Said Binasa Sijercic, a nurse at the city's Kosevo hospital: "We have always lived in hope, but now I think freedom is just around the corner." Mirsad Curevac, a 31-year-old soldier, shouted, "We are winning!" On the first day of the offensive, he was a patient in the hospital when a Serb shell crashed through the room, severing the head of one patient and slicing the body of another in two. Even with his own head and hands bandaged from the blast, Curevac could not wait to rejoin his unit at the front, convinced that the Bosnian army was about to give the Serbs a thrashing. "They won't be able to do this for much longer," he declared confidently.

By the beginning of last week, however, it had become all too clear that the offensive had slowed to a virtual standstill. As fighting in the mountains outside the city bogged down, the Bosnian government claimed that its objective had not, in fact, been to lift the blockade. Rather, it was announced, the operation had only a few modest goals: to cut several Serb supply routes, gain some strategic positions and keep Serb troops busy so that they would find it difficult to reinforce other units. "It's a limited-scope offensive," said Bosnian Prime Minister Haris Silajdzic. "We cannot lift the siege."

Not only can the Bosnian government not lift the siege, but the situation of Sarajevo today is even more dire than before. Last week the United Nations abandoned altogether its 16-month effort to shield the city from Serbian bombardment. By Monday U.N. forces had withdrawn from the 10 depots originally established to collect and control the Serbian cannons, howitzers, tanks and artillery pieces that were used to bombard the city. Moreover, it now appears that despite protestations it would never do so, the U.N. had in fact made a deal in which it agreed, among other things, not to conduct air strikes against the Serbs if they released the remaining U.N. peacekeepers they were holding hostage. To obtain the hostages' freedom, the U.N. traded away the only deterrent to which the Serbs have ever responded--NATO air strikes. For example, the heavy-weapons "exclusion zone" extending 12 miles around the city was enforced by the threat of air strikes. Now the Serbs seem to be free to bomb the city at will, without fear of retaliation.

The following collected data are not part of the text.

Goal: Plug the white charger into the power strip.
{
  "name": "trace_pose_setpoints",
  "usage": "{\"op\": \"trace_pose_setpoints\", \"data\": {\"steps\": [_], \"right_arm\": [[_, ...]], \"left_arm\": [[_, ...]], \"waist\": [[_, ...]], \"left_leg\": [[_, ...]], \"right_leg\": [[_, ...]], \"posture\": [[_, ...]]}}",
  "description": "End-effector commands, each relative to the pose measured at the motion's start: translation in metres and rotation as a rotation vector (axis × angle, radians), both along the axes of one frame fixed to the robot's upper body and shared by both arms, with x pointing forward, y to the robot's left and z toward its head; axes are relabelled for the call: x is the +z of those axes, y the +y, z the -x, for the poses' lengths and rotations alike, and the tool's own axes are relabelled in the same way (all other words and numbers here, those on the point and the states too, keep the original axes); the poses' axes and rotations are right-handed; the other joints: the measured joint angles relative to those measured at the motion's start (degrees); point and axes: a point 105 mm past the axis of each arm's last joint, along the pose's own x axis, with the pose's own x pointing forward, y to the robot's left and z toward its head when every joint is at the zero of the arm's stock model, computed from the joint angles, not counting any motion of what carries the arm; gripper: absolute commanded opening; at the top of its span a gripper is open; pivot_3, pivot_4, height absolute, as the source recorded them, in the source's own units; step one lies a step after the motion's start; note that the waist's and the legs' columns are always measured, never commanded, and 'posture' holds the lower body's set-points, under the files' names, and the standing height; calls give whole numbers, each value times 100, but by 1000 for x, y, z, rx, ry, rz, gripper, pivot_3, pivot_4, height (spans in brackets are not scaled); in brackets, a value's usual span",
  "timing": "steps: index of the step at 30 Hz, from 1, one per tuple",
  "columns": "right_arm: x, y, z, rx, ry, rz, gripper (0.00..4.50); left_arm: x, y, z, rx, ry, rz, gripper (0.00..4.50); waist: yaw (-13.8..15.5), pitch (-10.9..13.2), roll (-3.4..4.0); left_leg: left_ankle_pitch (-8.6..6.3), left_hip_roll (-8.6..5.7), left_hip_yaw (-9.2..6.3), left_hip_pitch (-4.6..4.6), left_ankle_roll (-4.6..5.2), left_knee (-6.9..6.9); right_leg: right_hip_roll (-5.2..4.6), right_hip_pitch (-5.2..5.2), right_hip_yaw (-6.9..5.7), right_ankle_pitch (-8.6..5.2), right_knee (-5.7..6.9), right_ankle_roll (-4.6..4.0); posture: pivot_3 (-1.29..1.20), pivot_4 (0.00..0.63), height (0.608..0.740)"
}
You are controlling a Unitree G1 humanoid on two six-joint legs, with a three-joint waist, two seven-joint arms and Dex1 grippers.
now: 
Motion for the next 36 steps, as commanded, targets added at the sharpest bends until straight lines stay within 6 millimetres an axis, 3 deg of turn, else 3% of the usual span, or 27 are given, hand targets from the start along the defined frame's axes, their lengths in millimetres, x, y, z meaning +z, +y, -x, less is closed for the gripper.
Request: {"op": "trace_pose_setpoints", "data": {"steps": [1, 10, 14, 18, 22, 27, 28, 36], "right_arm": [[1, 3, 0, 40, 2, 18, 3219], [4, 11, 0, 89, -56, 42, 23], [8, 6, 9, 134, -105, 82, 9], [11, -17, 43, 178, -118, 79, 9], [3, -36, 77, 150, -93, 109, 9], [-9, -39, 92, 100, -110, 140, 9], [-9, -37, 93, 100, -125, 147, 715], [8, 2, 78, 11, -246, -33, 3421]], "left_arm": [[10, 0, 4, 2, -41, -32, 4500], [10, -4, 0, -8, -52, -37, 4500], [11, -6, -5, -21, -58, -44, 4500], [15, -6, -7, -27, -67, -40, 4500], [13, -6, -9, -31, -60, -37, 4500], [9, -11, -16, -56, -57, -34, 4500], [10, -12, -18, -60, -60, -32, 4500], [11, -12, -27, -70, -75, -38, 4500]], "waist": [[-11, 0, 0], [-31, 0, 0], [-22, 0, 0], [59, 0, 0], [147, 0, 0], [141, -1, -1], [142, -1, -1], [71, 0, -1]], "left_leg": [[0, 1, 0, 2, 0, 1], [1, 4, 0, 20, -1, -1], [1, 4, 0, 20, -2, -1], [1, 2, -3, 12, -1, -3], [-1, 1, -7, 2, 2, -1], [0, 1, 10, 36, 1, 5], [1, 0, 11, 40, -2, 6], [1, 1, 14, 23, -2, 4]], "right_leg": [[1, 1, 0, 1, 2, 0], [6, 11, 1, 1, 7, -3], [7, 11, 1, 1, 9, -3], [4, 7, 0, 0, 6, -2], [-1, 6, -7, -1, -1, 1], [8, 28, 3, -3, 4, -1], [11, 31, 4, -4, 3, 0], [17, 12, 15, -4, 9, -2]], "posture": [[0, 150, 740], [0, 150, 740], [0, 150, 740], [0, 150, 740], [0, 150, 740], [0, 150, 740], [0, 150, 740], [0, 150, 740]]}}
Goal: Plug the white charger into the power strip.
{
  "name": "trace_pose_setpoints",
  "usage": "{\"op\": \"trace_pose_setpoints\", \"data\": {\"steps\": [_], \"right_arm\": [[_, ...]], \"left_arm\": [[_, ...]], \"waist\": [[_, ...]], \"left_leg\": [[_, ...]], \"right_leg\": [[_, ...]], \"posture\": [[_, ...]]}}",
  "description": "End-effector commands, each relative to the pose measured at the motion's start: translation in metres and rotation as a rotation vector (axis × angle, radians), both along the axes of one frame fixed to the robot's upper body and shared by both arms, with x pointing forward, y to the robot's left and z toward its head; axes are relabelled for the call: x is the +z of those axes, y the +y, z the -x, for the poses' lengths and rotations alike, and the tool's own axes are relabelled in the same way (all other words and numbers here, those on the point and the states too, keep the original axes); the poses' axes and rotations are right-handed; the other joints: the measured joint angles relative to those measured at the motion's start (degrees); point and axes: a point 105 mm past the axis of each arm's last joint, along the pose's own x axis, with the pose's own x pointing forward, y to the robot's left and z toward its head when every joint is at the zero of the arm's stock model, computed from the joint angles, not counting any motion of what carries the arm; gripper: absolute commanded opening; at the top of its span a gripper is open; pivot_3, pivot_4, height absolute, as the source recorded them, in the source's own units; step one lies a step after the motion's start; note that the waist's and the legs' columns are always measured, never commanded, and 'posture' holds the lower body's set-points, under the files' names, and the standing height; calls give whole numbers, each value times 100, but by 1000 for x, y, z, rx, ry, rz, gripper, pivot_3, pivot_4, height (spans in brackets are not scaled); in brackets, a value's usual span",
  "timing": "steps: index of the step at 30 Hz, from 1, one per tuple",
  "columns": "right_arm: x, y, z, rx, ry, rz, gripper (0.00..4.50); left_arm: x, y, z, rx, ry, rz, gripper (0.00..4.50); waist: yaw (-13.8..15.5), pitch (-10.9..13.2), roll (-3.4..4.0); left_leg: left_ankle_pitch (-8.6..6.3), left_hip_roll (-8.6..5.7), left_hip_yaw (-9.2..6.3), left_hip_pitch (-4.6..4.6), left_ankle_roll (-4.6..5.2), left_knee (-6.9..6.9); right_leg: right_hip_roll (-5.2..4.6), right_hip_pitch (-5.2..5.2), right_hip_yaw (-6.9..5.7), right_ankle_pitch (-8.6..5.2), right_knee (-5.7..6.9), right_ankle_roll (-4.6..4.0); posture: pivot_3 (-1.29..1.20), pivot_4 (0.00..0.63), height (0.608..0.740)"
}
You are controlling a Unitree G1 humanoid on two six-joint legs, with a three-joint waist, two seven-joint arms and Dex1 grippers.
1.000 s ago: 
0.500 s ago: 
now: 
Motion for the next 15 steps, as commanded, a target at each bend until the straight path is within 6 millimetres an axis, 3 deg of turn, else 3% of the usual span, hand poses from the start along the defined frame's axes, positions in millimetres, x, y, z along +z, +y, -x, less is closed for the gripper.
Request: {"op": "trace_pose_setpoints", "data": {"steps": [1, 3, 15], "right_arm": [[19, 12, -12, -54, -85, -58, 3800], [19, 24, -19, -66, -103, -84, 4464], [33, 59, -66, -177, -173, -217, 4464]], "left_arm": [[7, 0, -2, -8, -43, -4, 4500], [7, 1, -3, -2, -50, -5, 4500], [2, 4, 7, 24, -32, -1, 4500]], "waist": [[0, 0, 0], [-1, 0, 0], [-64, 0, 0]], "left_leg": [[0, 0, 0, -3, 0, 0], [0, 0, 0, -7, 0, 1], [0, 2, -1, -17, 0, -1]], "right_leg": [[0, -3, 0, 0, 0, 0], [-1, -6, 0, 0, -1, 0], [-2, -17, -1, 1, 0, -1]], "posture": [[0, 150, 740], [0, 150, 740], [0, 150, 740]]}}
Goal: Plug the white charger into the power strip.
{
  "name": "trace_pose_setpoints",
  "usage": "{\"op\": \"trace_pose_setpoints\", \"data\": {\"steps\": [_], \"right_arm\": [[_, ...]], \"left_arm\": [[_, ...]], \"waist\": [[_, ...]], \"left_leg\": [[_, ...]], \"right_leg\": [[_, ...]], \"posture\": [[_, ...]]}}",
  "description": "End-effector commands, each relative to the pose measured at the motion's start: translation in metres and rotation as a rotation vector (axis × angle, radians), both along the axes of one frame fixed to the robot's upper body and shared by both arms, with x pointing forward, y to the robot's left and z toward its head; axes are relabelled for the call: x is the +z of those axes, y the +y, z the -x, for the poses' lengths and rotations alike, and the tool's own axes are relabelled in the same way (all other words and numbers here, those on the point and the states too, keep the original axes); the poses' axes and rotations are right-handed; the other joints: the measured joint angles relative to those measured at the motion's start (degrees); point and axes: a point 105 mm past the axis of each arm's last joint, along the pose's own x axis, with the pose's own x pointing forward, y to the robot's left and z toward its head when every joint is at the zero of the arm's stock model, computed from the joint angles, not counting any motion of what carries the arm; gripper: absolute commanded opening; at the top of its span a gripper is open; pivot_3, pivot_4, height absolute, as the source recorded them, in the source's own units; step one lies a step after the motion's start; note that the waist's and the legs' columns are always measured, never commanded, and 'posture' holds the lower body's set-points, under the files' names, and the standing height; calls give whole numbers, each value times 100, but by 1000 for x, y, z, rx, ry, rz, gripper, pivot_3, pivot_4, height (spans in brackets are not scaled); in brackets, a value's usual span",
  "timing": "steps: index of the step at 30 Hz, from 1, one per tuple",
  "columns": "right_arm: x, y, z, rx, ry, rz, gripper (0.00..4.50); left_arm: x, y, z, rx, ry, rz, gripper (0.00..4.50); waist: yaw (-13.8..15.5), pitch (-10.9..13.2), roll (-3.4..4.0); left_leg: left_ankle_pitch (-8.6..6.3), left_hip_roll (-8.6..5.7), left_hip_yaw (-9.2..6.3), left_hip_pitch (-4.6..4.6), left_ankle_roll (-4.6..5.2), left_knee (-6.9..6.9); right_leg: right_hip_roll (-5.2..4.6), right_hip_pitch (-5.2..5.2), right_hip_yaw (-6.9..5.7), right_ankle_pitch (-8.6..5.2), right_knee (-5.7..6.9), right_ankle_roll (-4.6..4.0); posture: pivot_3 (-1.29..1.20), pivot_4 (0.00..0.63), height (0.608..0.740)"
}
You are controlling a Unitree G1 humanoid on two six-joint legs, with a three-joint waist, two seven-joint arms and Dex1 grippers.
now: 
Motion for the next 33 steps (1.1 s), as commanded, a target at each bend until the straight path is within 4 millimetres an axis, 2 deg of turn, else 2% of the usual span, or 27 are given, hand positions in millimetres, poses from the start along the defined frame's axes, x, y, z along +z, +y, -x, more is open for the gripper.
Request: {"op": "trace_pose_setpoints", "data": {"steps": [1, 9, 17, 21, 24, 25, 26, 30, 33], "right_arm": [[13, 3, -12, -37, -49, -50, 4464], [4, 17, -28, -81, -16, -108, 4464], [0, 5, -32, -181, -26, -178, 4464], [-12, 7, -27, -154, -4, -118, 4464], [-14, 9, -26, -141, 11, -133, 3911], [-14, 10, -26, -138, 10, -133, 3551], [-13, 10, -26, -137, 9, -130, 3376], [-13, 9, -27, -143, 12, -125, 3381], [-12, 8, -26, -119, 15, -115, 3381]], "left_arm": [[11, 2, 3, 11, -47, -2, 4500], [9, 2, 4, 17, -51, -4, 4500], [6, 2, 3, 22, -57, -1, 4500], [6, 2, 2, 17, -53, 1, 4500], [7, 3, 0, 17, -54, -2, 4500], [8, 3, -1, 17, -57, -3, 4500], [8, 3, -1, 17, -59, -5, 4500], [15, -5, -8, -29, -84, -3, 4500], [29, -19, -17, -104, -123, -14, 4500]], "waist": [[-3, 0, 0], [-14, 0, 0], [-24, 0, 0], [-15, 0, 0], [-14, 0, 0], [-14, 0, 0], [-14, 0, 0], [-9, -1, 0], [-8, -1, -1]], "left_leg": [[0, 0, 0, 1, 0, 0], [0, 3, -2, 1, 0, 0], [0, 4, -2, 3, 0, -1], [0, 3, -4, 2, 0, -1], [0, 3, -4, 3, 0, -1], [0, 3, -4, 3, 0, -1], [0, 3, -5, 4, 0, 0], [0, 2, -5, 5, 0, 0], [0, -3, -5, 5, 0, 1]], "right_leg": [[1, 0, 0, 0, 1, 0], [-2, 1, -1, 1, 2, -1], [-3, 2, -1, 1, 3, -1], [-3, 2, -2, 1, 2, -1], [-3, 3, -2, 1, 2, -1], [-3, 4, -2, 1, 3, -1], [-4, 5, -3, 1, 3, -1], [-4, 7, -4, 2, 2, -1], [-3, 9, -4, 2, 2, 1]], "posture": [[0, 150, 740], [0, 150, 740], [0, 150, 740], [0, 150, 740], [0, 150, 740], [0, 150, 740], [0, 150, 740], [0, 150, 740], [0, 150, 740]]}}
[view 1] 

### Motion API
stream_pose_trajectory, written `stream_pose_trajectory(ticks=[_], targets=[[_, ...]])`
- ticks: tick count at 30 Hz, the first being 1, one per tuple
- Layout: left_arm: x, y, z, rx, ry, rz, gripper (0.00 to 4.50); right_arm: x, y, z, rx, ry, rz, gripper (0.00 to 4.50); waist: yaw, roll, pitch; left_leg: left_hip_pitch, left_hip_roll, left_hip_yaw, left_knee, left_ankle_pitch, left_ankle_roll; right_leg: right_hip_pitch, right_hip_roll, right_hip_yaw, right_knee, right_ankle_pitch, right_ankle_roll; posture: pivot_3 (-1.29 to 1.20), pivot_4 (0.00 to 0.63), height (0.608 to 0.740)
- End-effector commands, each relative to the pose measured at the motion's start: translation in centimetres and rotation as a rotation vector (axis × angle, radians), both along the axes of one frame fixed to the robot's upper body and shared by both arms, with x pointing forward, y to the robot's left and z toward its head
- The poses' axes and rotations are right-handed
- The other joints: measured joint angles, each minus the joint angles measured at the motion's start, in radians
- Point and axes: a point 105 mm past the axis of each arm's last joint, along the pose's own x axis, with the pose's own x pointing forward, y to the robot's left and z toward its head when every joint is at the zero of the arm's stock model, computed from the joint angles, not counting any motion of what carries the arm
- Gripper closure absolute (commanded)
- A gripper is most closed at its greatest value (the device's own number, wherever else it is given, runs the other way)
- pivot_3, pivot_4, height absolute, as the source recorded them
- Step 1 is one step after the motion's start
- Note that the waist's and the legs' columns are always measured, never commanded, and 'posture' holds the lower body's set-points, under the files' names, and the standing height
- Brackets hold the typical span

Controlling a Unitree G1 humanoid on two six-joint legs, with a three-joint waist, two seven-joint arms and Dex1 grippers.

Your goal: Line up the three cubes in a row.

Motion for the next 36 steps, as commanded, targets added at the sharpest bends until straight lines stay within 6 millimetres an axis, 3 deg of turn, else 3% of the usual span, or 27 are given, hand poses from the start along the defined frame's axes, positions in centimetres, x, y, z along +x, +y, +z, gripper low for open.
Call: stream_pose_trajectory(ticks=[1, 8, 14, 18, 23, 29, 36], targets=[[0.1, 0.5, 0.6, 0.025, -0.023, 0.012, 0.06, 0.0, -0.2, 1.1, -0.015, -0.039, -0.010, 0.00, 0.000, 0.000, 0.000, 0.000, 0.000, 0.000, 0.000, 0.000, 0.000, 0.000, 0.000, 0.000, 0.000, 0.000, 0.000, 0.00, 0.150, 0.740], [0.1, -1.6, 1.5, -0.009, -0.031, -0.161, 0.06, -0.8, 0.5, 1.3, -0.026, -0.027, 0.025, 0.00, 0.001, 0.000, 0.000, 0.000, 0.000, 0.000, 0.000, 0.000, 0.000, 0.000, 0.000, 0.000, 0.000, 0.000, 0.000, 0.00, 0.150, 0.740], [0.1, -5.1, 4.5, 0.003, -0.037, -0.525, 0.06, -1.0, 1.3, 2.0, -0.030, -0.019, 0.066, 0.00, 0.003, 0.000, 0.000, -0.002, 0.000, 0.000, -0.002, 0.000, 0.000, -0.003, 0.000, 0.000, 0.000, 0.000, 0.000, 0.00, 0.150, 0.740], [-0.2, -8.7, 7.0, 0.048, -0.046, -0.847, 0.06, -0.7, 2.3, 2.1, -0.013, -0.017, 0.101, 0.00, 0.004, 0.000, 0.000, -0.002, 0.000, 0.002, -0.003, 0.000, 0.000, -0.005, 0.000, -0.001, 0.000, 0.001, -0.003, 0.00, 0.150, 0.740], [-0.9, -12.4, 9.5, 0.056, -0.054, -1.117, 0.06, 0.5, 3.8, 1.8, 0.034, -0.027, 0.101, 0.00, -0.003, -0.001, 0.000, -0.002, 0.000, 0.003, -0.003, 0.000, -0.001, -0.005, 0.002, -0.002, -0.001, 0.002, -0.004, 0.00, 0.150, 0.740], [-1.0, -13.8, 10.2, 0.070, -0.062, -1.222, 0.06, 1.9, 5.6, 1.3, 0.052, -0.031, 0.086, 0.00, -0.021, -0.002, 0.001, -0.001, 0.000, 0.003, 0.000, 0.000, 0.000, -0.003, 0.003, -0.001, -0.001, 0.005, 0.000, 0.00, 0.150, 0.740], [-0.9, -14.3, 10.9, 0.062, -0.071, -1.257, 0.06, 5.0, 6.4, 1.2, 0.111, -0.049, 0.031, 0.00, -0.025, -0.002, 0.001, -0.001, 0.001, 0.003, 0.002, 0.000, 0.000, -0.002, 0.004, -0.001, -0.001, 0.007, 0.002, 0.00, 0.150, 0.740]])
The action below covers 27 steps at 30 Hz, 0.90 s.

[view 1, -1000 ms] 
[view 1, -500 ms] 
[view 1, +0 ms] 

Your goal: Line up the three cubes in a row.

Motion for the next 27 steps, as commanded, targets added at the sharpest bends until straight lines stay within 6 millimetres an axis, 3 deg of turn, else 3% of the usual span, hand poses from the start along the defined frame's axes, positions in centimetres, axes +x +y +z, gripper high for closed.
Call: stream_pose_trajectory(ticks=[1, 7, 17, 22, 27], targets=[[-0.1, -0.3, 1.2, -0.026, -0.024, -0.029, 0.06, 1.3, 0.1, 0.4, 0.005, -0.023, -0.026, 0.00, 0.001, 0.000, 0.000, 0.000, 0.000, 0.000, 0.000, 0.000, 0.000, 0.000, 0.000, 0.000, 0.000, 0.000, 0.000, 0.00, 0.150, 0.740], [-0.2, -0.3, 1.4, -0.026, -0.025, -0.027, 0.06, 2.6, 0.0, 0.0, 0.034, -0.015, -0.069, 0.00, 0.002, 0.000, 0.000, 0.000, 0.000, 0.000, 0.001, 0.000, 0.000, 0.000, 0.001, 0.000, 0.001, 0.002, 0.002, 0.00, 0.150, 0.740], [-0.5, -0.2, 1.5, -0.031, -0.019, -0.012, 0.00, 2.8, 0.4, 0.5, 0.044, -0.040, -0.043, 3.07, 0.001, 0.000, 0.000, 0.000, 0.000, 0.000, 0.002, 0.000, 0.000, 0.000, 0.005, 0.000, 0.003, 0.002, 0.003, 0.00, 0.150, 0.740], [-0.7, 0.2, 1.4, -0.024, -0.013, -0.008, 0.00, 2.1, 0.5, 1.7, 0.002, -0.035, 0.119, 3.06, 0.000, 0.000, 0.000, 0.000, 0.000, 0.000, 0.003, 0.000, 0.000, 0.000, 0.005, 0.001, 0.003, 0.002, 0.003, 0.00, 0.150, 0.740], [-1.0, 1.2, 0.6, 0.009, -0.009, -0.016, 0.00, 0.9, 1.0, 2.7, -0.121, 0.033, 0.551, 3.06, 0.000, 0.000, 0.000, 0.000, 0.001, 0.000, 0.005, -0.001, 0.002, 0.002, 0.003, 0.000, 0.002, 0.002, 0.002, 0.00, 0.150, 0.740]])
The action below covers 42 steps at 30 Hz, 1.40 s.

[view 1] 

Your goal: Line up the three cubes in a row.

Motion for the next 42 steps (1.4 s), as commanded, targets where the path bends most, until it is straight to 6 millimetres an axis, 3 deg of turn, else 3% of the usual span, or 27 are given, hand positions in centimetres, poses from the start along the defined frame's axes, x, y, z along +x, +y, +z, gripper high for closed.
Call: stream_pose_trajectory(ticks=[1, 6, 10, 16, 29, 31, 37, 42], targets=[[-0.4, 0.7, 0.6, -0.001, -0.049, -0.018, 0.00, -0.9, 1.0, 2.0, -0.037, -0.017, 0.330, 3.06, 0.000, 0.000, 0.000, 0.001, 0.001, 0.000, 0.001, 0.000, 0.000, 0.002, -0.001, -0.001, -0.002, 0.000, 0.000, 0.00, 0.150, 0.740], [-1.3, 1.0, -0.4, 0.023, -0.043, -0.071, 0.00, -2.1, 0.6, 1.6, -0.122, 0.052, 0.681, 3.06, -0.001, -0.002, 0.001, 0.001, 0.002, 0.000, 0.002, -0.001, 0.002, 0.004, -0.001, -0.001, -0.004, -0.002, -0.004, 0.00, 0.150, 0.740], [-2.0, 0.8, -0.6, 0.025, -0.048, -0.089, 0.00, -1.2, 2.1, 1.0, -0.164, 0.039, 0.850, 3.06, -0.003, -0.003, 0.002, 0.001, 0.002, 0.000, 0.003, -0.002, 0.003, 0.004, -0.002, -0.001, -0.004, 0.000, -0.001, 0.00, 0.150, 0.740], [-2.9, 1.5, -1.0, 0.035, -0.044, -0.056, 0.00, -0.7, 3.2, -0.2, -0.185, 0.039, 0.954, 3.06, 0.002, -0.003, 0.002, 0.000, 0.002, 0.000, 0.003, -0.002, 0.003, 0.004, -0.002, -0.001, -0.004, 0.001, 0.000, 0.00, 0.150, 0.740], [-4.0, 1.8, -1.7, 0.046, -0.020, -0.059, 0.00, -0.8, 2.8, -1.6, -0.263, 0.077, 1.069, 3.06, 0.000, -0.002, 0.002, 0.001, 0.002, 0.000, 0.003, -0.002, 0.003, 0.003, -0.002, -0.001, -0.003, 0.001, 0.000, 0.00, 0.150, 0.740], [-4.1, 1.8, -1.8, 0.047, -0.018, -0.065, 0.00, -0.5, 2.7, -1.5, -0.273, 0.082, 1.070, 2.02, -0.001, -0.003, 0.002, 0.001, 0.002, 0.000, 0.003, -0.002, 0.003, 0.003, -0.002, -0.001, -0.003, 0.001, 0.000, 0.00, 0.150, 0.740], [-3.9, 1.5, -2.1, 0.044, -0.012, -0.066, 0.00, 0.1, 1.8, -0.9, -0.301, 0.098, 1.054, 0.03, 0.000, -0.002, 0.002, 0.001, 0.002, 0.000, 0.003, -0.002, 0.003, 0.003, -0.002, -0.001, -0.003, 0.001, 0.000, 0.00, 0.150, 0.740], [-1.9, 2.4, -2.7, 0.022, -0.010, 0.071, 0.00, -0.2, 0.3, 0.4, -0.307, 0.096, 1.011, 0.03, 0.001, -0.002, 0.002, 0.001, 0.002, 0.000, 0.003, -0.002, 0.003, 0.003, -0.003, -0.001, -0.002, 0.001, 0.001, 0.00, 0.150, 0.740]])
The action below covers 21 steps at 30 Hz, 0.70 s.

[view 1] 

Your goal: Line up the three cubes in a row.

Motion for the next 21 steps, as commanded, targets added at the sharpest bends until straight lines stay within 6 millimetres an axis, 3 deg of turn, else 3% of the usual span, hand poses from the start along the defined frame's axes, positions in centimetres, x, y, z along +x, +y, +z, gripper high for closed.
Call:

As it became clear that the prospect of liberation was an illusion, residents of Sarajevo found their optimism choked off. Hope, like everything else inside the city, now needs to be rationed carefully; overindulging only makes the want of it more keen. Last Wednesday afternoon about 50 people were on the street in the suburb of Dobrinja. The day was sunny, and many were digging in the makeshift vegetable gardens that Sarajevans have taken to cultivating in whatever scrap of dirt they can find. Suddenly, a Serb shell lanced in, killing six people. "The Serbs always like to catch us at such moments," said Nenad Tupajic, 26, a soldier who was patrolling the Dobrinja line. "That's their way of taking revenge."

One of those wounded was Zuhra Poturak, 25, an economics technician whose husband was killed during the first summer of the war. In 1993 she was hit by a machine-gun round and went into a coma for two months. When she awoke, she could not speak and had lost control of the right side of her body. During the weeks of painful recuperation, Poturak sustained herself with a single vision: she wanted to take her young son for a walk in the neighborhood and, without having to be afraid of mortars or snipers, board a tram. When Wednesday's shell sent a piece of shrapnel into her right thigh, Poturak realized that Sarajevo has become a place where wishes as simple as hers are extravagant. Her sentiments are now the despairing antithesis of those expressed by so many Sarajevans only days before. "I don't think our army will ever liberate us," she said. "It is impossible. There is no way to free Sarajevo."